On March 27, 2017, Bing’s update to their policy on using trademarks as keywords went live. This means advertisers and marketers are now free to use trademarks in their ads, with a number of restrictions of course. The new changes applied to 10 countries. These countries are Australia, Brazil, New Zealand, Republic of Ireland, France, Italy, UK, Hong Kong, Indonesia and Singapore.
In Bing’s official announcement made by their Program Manager of Search Demand Policy, Melissa Alsoszatai-Petheo, the company made it clear that they would continue to disallow the use of trademarks in ad copy. They mentioned that fair use of a trademark in ad copy will continue to be allowed specifically for:
- Informational websites such as product reviews.
- Resellers of an authentic good or service.
- Ordinary dictionary use of a term.
- Comparative advertising, but onlywhen supported by independent research.

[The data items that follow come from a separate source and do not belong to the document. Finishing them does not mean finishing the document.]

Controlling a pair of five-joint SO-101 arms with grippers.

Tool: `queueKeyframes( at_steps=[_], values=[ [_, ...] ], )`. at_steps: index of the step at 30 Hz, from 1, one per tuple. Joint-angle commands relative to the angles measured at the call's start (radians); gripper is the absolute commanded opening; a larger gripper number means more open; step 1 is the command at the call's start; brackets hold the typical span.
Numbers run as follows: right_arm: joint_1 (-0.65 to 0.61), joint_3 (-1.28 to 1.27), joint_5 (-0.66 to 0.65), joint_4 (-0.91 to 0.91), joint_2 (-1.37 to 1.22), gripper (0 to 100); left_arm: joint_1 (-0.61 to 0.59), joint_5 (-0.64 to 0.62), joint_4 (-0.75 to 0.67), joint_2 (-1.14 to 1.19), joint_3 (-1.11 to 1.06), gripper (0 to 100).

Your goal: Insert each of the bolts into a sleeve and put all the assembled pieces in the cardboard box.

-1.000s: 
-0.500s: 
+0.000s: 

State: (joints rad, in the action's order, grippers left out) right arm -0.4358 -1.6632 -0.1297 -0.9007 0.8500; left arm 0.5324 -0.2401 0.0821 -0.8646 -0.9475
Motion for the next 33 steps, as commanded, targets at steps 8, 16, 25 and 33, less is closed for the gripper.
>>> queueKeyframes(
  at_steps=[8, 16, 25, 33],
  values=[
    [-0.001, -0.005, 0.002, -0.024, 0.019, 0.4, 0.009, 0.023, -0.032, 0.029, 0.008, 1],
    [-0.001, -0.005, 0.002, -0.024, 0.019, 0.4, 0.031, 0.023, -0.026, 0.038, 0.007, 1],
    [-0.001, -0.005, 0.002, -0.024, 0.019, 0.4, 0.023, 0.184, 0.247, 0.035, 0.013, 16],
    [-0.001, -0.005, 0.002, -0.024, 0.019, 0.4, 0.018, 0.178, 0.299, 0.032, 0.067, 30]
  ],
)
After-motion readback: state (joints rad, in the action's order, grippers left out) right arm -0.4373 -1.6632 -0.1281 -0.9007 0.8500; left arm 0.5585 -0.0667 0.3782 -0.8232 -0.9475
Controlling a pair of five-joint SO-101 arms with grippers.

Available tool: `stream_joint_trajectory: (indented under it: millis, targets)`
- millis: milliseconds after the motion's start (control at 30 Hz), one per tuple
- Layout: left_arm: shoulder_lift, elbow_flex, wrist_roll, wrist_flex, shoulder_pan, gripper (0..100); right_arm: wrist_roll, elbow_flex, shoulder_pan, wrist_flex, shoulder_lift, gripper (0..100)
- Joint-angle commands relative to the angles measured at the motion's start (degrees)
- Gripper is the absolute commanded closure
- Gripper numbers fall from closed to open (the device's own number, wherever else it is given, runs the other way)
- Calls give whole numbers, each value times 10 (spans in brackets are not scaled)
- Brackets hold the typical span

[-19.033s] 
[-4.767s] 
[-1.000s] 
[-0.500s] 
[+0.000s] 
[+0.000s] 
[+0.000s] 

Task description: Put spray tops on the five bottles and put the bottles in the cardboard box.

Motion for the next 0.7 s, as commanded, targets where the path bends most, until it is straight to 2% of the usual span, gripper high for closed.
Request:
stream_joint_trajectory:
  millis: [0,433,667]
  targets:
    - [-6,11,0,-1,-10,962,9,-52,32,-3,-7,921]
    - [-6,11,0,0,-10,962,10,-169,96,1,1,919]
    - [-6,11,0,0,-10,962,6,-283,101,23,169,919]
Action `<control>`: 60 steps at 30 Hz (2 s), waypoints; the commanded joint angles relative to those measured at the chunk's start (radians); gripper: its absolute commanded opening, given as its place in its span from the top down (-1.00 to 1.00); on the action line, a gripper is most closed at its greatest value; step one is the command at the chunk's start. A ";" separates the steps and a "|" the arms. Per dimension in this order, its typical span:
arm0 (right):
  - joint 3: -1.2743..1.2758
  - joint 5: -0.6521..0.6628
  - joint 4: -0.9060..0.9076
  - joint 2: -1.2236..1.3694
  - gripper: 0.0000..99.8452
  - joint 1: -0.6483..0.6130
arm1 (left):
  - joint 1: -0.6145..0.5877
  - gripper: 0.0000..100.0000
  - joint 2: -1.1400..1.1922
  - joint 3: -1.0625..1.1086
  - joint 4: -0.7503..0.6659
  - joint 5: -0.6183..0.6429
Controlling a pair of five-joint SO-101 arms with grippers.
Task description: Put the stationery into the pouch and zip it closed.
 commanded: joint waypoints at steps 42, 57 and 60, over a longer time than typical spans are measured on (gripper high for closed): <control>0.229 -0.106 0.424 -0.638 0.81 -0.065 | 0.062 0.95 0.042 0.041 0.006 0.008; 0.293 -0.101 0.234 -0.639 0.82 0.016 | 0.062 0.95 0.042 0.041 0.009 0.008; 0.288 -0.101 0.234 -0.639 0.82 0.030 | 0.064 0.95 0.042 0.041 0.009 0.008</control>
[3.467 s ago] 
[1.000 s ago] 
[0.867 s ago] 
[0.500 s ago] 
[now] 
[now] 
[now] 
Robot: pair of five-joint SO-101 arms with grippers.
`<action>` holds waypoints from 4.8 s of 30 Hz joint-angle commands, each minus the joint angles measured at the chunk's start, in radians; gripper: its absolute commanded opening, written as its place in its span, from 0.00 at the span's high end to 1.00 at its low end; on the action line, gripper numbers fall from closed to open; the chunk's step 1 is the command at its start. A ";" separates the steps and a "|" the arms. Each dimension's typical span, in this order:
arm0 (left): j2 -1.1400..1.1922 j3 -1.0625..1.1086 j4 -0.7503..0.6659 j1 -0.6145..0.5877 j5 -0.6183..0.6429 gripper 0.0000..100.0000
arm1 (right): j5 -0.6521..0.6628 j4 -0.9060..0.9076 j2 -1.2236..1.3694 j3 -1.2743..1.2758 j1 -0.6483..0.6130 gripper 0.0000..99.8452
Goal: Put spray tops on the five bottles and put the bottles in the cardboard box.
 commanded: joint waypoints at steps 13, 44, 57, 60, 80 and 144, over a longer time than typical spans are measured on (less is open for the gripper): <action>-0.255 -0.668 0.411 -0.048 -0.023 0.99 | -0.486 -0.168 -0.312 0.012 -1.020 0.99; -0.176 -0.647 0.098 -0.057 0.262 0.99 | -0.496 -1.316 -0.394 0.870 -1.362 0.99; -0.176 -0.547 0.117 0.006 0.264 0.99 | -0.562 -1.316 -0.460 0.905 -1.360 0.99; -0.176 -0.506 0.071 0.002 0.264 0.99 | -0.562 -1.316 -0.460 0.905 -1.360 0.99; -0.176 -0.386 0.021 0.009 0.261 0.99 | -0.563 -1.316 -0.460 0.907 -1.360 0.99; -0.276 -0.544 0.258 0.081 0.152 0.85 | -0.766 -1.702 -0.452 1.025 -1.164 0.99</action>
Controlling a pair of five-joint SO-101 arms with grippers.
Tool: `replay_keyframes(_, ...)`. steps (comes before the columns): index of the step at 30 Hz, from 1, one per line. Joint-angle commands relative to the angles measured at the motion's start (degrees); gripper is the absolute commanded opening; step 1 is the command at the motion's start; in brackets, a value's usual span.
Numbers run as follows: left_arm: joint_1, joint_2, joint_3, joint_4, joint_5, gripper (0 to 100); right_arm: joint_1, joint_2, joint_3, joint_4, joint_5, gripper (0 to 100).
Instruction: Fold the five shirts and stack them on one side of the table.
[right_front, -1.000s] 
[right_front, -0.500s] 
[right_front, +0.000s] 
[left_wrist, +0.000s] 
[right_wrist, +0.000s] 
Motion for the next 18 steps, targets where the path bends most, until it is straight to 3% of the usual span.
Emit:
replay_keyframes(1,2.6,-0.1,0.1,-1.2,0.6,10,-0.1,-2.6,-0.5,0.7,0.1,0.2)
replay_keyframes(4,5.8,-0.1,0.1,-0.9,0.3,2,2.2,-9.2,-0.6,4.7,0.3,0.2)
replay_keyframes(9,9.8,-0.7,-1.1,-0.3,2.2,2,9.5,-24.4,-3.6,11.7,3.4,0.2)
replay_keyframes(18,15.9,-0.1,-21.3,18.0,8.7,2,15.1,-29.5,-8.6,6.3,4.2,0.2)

One of the factors the company seems to have considered before making the change is it will make it easier for advertisers to transfer their campaigns between the major search engines without having to optimise as much. The benefits are not restricted to the advertisers as the company expects that consumers will have a better experience. According to the official announcement, Bing had found that consumers often search for trademarked terms expecting to receive broader results.
Bing has always been stern with piracy, phishing, scams, scareware, misleading content, and other unethical practices. For instance, in 2016, their ad quality review reported that 130 million ads were rejected with 175,000 advertisers blocked. This is nowhere near Google’s 1.7 billion bad ads blocked in the same year but the company does its part. Bing’s decision to update their policy restricting the use of trademarks in keywords could place them on a level playing field with Google’s AdWords. However, Google is certainly way ahead of them, having allowed trademarks in keywords since 2014.
On the advantages of Bing’s update, Paul Smith of Search Creative points out that:
- Advertisers will be able to optimise search engine results to their advantage by leveraging on trademarks that do not belong to them.
- Enforcement of trademarks will become more consistent globally.
- Advertisers will be able to transfer campaigns between search engines without having to tweak optimisation as much.
- Consumers will benefit as they would begin to get a wider range of results, presenting them with more choices and improving the overall search experience.
Smith insists that while more advertising campaigns may be annoying, making searches broader can only yield better results. He advises that brand owners be aware of the development and consider focusing their efforts on retaining a strong online presence, especially through multiple search engines.